■ **YOUR GOAL**: Read the records below. Copy each line where the string "sink" occurs.
** SUPPLIED RECORDS follows **
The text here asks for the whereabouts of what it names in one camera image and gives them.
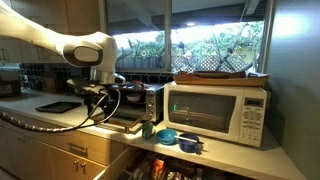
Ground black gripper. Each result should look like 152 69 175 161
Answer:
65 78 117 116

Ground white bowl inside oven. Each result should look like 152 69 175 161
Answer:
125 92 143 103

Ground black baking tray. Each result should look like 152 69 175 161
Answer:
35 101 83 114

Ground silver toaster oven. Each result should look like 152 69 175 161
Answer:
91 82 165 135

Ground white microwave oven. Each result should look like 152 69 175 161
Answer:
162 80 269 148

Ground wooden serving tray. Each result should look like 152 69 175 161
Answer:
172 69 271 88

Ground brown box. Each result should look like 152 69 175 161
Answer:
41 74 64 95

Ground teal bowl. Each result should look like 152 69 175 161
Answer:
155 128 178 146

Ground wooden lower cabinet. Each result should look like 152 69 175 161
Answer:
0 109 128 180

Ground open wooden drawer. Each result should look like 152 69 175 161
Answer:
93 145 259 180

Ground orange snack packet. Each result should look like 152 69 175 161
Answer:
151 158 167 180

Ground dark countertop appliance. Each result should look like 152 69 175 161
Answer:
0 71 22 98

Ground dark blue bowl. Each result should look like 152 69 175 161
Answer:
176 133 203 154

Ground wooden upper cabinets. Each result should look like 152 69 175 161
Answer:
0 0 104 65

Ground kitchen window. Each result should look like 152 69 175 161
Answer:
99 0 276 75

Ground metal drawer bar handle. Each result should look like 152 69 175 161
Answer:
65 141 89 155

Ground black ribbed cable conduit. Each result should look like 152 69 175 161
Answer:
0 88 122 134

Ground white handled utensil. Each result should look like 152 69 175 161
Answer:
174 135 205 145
** End of SUPPLIED RECORDS **
** SUPPLIED RECORDS follows **
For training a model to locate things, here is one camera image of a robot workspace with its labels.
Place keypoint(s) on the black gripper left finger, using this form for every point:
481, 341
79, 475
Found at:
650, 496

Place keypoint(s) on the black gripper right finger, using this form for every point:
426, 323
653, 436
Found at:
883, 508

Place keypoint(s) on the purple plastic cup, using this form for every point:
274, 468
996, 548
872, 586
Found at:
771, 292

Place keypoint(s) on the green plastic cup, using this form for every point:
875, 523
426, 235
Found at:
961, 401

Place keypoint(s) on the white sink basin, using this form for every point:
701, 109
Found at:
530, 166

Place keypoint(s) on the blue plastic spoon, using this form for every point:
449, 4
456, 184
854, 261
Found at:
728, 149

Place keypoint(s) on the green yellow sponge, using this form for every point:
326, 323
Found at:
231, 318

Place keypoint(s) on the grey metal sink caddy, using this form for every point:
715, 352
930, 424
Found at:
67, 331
** End of SUPPLIED RECORDS **
■ **WRITTEN SOLUTION**:
Place keypoint(s) on the white sink basin, using this form for every point:
Place keypoint(s) on the grey metal sink caddy, using this form for every point:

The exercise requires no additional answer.